In the data below, how many lines contain the string "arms"? Reply with the number only.
- Opening Delimiter -
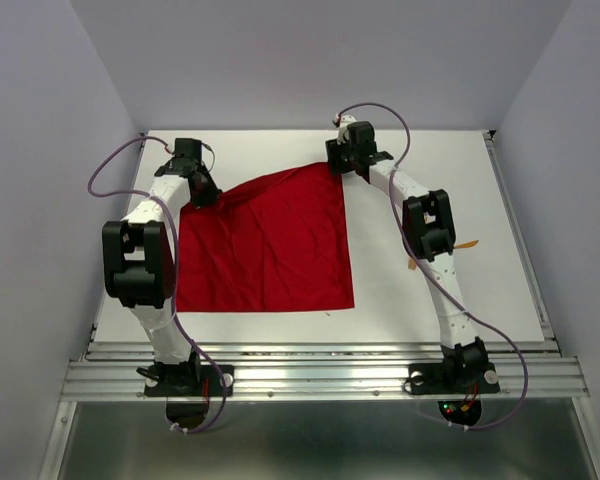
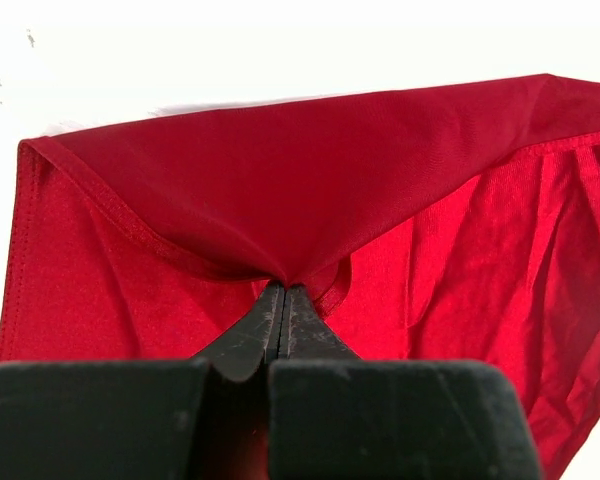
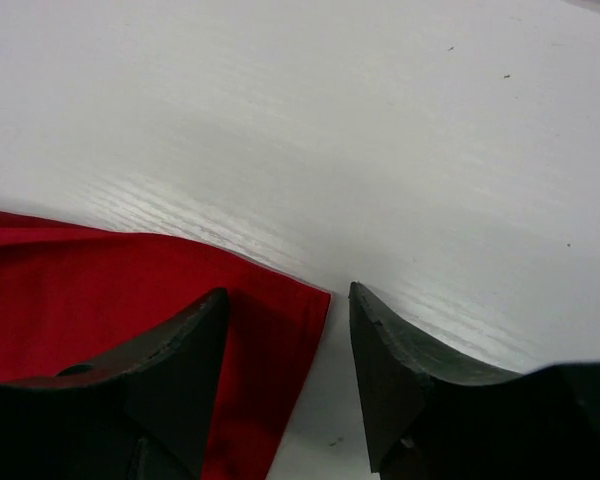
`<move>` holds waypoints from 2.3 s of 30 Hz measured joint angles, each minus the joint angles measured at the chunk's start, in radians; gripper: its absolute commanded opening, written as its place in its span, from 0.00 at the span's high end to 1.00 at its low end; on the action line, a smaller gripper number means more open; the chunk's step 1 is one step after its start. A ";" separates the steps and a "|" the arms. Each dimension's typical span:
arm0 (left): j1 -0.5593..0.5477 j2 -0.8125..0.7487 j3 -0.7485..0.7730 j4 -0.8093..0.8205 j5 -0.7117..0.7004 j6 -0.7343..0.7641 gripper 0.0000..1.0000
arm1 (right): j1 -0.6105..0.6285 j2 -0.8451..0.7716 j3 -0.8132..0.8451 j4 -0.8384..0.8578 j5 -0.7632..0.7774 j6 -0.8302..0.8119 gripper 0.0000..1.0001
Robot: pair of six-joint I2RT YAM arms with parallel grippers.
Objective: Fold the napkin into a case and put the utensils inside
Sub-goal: Flatten out the napkin at the center of the board, then fold and flatten the napkin at the center of the board.
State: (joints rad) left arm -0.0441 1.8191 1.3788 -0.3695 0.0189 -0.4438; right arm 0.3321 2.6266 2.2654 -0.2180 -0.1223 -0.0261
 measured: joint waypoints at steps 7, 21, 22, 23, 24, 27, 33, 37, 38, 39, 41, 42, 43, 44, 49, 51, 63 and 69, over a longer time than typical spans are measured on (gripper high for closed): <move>0.000 0.002 0.013 -0.004 0.003 0.005 1.00 | 0.000 0.002 -0.002 0.008 -0.002 0.007 0.99; 0.000 0.001 0.013 -0.020 0.037 0.020 1.00 | -0.011 -0.298 -0.472 0.188 0.139 0.053 0.99; 0.000 0.001 0.013 -0.021 0.044 0.022 1.00 | -0.014 -0.340 -0.516 0.208 0.148 0.053 0.99; 0.000 -0.001 0.013 -0.021 0.054 0.024 1.00 | -0.018 -0.370 -0.548 0.218 0.151 0.053 0.99; 0.000 -0.003 0.013 -0.022 0.060 0.025 1.00 | -0.024 -0.417 -0.584 0.228 0.161 0.053 0.99; -0.002 -0.024 0.011 -0.022 0.091 0.024 1.00 | -0.040 -0.513 -0.647 0.261 0.179 0.053 0.99; -0.024 -0.034 0.041 -0.007 0.159 0.007 1.00 | -0.080 -0.578 -0.663 0.317 0.194 0.049 0.99; -0.050 0.014 0.127 0.002 0.190 -0.012 1.00 | -0.114 -0.549 -0.631 0.316 0.188 0.041 0.99; -0.058 0.034 0.156 0.006 0.197 -0.019 1.00 | -0.119 -0.533 -0.611 0.316 0.187 0.037 0.99; -0.062 0.049 0.174 0.006 0.202 -0.023 1.00 | -0.127 -0.510 -0.586 0.316 0.185 0.031 0.99; -0.071 0.095 0.240 -0.002 0.214 -0.029 1.00 | -0.135 -0.475 -0.544 0.318 0.183 0.023 0.99; -0.072 0.119 0.275 -0.003 0.217 -0.030 1.00 | -0.137 -0.459 -0.527 0.324 0.181 0.021 0.99; -0.073 0.147 0.311 -0.006 0.218 -0.030 1.00 | -0.138 -0.440 -0.515 0.335 0.178 0.018 0.99; -0.072 0.172 0.343 -0.017 0.218 -0.029 1.00 | -0.138 -0.426 -0.508 0.347 0.174 0.017 0.99; -0.061 0.299 0.534 -0.059 0.237 -0.017 1.00 | -0.140 -0.355 -0.455 0.394 0.151 0.013 0.99; -0.053 0.330 0.581 -0.075 0.251 -0.008 1.00 | -0.141 -0.327 -0.427 0.406 0.132 0.014 0.99; -0.023 0.177 0.305 -0.051 0.261 0.038 1.00 | -0.142 -0.538 -0.702 0.435 0.007 0.064 0.99; -0.021 -0.032 0.029 -0.008 0.234 0.032 1.00 | -0.142 -0.822 -0.978 0.409 -0.031 0.102 0.99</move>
State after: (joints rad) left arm -0.0650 1.7866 1.4075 -0.3771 0.2527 -0.4122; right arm 0.1902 1.8042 1.2877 0.1905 -0.1528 0.0757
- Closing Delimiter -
Answer to the problem: 2